Le jeu sans la règle
Voici quelques brèves remarques complémentaires par rapport à un exposé qui a souligné beaucoup de problèmes, en posant la question du pourquoi ? André Glucksmann a posé celles de la nouveauté, de l’erreur et de l’ignorance. Pourquoi est-ce nouveau ? Pourquoi se trompe-t-on à ce point-là ? Pourquoi se trouve-t-on dans l’ignorance, ne sachant ni répondre, ni produire des concepts, ni trouver une doctrine ? Pourquoi ne sait-on pas où l’on en est ?
La nouveauté doit être considérée d’une manière très large. Le fait que les Nations unies se retrouvent empêtrées dans l’incapacité de savoir comment arrêter un conflit, de décider si elles peuvent intervenir ou pas, avec quels moyens, avec quelles règles d’engagement, etc., n’est pas nouveau. On a parlé du cas du Biafra, en 1968, sachant qu’on se trouvait dans un climat général de guerre froide, qui n’a pas empêché cette affaire de provoquer une catastrophe en ce qui concerne le coût humain, l’image de marque de l’éthique dans le monde occidental ou ailleurs. On pourrait multiplier les exemples : le Biafra lui-même avait eu un précédent, loin d’être glorieux, qui était celui du Katanga en 1960, où l’on avait vu les casques bleus suédois exhiber devant les médias, de plus en plus présents, des spectacles de violence inattendus, alors qu’ils venaient apaiser des querelles à peine compréhensibles dans les confins de l’Afrique équatoriale. Quant au Timor-Oriental, dont on parle beaucoup aujourd’hui, il n’est pas inutile de rappeler que la « nouveauté n’est pas si nouvelle ». Ce territoire s’est d’abord révolté contre les Portugais ; le grand conflit de Timor est une affaire qui remonte aux années 70 et qui a pris véritablement son développement alors que le Portugal postcolonial liquidait son régime post-totalitaire en 1974-1975, pendant la révolution dite « des œillets ».
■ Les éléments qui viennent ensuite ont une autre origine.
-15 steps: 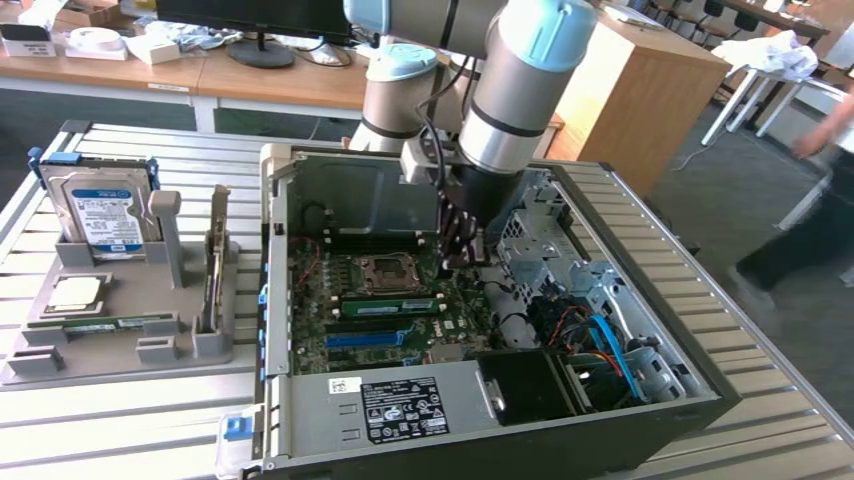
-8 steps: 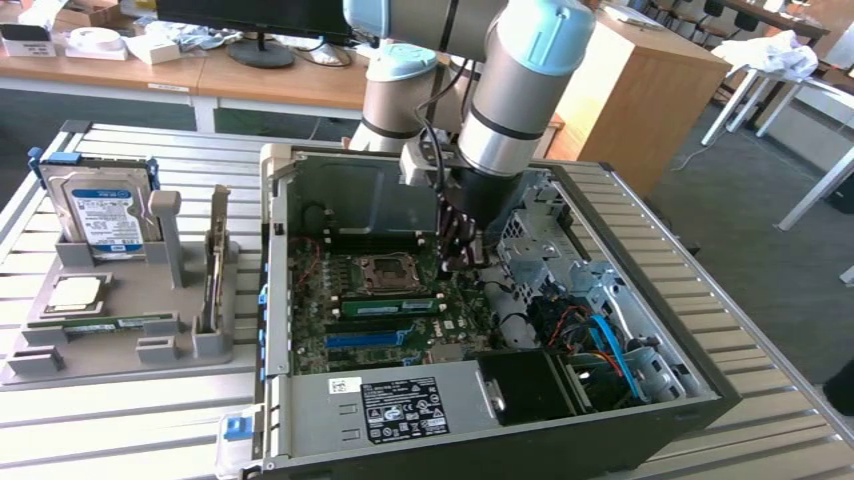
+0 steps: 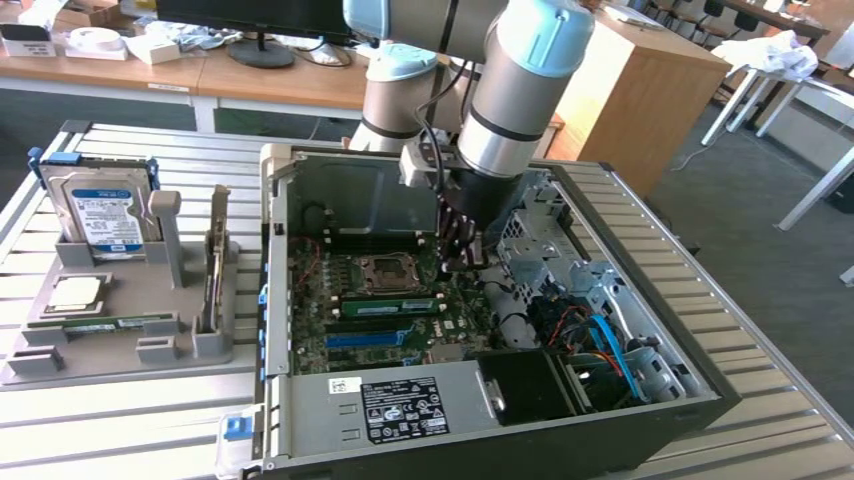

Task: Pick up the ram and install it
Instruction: 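Press down the ram until it locks into place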

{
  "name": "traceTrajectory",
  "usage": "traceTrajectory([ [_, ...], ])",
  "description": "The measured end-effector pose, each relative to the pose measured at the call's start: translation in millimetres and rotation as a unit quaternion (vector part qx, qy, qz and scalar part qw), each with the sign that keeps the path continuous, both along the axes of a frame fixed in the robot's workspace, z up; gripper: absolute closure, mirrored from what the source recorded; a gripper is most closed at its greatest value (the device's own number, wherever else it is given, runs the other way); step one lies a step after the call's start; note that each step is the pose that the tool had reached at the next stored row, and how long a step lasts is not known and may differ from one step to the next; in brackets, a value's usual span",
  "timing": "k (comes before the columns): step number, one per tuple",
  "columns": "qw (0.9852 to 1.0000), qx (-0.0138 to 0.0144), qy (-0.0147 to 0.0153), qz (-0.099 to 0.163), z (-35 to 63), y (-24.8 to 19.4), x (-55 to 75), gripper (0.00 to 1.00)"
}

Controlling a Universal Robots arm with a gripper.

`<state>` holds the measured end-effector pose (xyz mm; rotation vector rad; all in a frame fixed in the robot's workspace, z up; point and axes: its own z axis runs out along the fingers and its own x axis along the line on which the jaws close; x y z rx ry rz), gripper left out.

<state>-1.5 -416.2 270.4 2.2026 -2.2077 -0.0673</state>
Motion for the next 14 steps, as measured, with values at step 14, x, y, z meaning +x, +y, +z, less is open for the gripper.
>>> traceTrajectory([
  [14, 1.0, 0.0, 0.0, 0.0, -2.5, 0.0, 6.5, 0.9],
])
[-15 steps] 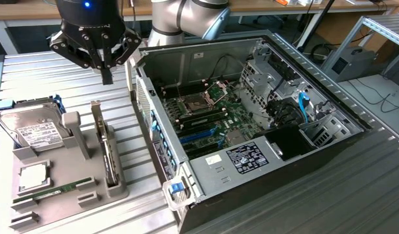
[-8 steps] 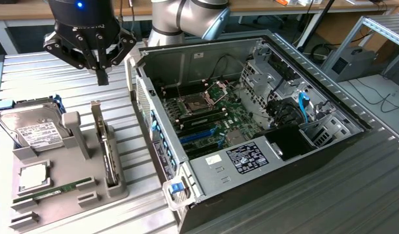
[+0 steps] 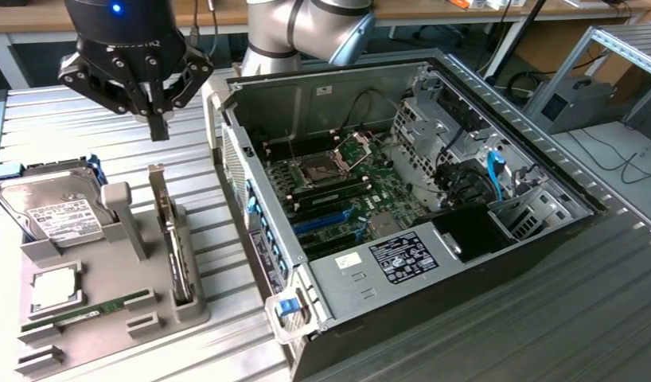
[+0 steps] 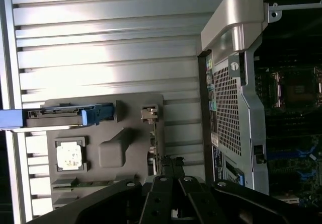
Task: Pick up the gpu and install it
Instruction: 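Reach for the gpu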
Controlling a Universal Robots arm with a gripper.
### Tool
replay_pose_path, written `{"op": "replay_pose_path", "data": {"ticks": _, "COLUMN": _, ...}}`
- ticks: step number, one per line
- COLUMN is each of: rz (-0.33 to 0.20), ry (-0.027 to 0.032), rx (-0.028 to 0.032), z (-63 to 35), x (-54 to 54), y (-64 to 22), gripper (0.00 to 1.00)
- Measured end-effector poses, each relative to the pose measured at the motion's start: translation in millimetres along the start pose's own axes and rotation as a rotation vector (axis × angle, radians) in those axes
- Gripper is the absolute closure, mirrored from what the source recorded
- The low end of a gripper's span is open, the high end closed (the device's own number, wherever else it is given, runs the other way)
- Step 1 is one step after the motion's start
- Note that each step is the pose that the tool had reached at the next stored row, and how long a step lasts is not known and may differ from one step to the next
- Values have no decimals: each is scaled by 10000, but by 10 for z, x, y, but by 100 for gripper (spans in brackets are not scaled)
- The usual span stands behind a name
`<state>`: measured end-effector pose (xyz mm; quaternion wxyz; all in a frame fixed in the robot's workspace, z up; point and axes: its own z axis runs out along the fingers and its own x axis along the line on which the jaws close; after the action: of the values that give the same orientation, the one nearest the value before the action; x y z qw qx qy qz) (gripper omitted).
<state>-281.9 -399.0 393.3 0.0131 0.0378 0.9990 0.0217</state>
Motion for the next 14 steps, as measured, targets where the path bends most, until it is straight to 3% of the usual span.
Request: {"op": "replay_pose_path", "data": {"ticks": 14, "rz": 0, "ry": 0, "rx": 1, "z": -3, "x": 99, "y": -7, "gripper": 89}}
Tout cela mérite d’être rappelé, mais n’est pas essentiel pour ce qu’on peut considérer comme la nouveauté aujourd’hui. Celle-ci se ramène à une question fondamentale : existe-t-il aujourd’hui une nouvelle règle du jeu international ? Ce qui s’est produit au Kosovo est-il la traduction du fait que, pour un certain nombre de pays dans le monde, l’ordre international tel qu’il avait été décrit, défini et codifié, par des documents fondateurs, la Charte de l’Atlantique de 1941, la Charte de San Francisco, est remis en cause par l’existence et la prééminence de valeurs fondatrices supérieures à caractère nouveau ou faisant l’objet d’applications nouvelles ? Si tel est le cas, il faut préciser quelles sont ces valeurs. Est-ce que ce sont celles énoncées par M. Tony Blair dans des articles extrêmement ambitieux quant aux intentions affichées ? Est-ce que c’est le seul Tony Blair qui se trouve responsable de cette formulation ? Est-ce que les États-Unis, en soutien, sont en mesure de formuler quelque chose qui soit véritablement nouveau ? La Maison-Blanche a cru, en mai-juin 1999, que le moment était venu d’énoncer une doctrine Clinton, qui serait la nouvelle charte du droit international, fondée sur un certain nombre de valeurs, inconnues puisque le document n’est jamais sorti. Finalement, tout cela a été mis au placard, prétextant que ce n’était pas le moment opportun. Y a-t-il de nouvelles règles du jeu ? Sur la base de quelles valeurs ? On ne sait pas, et donc quels seraient les principes d’application ? Formulés et mis en œuvre par qui ? Ces principes peuvent-ils avoir valeur d’universalité ? Si je ne les connais pas suffisamment et si je n’en accepte pas les fondements, il est très difficile de considérer qu’ils peuvent prétendre à une universalité supérieure à celle des principes qui ont été définis, par exemple en 1789, en 1941 ou 1945.